REQUIRED WORK:
Look for the string "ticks" in the listing below and copy every line in which it appears.

.....

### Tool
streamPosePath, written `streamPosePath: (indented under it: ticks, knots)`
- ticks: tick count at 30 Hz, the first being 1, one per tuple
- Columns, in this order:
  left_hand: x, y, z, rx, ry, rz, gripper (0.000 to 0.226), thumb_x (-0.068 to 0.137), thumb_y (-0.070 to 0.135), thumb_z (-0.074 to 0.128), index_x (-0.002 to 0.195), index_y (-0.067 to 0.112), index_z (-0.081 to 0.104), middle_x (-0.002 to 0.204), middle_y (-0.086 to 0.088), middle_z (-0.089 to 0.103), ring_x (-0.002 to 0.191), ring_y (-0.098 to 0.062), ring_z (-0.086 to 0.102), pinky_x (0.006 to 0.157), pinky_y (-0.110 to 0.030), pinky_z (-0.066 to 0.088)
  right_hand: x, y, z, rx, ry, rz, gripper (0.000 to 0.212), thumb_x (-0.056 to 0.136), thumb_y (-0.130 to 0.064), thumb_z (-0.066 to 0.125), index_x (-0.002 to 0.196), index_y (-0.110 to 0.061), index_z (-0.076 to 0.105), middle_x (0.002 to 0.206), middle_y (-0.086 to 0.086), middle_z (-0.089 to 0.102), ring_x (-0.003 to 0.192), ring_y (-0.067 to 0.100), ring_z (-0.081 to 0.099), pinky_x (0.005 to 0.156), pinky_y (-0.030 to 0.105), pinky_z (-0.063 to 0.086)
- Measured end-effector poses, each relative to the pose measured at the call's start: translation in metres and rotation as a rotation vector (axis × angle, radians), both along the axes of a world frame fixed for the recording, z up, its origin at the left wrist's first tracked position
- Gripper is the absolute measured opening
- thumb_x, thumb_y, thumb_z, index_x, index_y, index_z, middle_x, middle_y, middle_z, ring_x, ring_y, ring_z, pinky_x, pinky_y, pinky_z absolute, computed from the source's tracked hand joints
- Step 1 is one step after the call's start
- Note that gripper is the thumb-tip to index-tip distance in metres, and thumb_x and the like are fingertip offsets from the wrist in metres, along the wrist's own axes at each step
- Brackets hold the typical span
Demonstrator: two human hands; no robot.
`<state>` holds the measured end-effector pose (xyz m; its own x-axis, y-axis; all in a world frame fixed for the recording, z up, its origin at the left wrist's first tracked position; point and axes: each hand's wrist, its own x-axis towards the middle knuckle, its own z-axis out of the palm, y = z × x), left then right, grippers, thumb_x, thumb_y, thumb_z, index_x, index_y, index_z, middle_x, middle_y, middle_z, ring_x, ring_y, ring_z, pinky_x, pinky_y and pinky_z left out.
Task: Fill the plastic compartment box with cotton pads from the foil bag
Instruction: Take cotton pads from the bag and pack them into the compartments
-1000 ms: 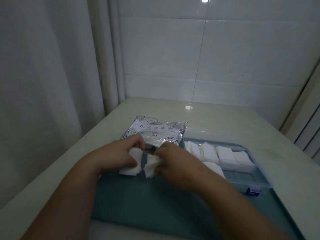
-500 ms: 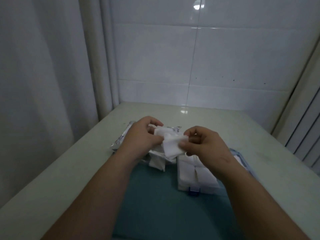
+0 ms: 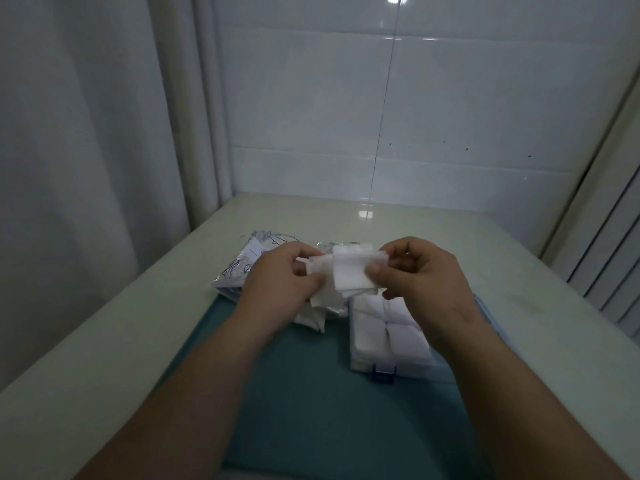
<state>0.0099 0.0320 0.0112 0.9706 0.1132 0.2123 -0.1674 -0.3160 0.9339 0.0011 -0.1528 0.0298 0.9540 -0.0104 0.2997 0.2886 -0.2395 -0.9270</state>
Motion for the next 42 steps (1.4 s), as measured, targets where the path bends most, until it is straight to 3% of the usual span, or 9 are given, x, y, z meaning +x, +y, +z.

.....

SOLUTION FOR THIS PROBLEM:
streamPosePath, written `streamPosePath: (indented under it: ticks, knots)`
- ticks: tick count at 30 Hz, the first being 1, one per tuple

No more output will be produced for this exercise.